■ Problem requirements
Your answer should be the lines below from the one holding "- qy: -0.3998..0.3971" through the one holding "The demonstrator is", copied exactly and with nothing else.

■ Provided material
- - - - - - -
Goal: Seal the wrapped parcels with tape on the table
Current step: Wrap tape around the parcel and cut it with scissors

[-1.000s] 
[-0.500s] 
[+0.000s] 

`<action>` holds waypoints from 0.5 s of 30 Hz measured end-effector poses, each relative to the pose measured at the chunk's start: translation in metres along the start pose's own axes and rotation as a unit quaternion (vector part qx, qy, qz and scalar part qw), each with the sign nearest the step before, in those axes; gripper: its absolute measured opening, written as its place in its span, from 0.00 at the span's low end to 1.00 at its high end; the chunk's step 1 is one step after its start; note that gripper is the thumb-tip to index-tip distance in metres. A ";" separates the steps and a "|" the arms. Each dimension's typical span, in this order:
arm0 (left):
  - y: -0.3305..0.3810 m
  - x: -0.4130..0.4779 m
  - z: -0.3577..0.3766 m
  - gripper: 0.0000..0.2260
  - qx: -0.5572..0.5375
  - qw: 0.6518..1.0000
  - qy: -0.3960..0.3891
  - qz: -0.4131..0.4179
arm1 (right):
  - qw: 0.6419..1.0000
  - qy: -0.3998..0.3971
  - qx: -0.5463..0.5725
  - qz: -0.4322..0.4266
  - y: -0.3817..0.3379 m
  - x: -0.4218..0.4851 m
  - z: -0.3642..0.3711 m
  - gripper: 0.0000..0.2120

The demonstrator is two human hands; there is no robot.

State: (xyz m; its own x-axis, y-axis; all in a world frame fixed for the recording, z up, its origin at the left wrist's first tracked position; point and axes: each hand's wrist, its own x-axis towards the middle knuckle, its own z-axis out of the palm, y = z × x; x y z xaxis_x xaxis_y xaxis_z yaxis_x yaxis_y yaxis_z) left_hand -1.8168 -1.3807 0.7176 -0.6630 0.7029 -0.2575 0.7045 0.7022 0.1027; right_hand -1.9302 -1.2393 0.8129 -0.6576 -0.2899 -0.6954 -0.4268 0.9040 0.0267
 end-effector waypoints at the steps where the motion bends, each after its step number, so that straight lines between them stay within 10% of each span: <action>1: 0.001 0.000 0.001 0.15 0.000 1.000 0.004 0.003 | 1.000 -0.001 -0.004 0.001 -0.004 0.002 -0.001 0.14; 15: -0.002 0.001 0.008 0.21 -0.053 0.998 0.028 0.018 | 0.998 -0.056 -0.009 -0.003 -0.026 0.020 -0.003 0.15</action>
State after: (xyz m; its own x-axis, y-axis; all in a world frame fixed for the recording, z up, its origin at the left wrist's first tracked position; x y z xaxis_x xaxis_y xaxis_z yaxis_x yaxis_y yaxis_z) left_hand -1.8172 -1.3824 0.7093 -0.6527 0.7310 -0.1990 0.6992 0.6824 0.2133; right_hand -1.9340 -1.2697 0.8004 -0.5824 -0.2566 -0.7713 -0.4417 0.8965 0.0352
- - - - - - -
■ Response area
  - qy: -0.3998..0.3971
  - qx: -0.5463..0.5725
  - qz: -0.4322..0.4266
  - y: -0.3817..0.3379 m
  - x: -0.4218..0.4851 m
  - z: -0.3642..0.3711 m
  - gripper: 0.0000..0.2120

The demonstrator is two human hands; there is no robot.

Nothing else remains for this exercise.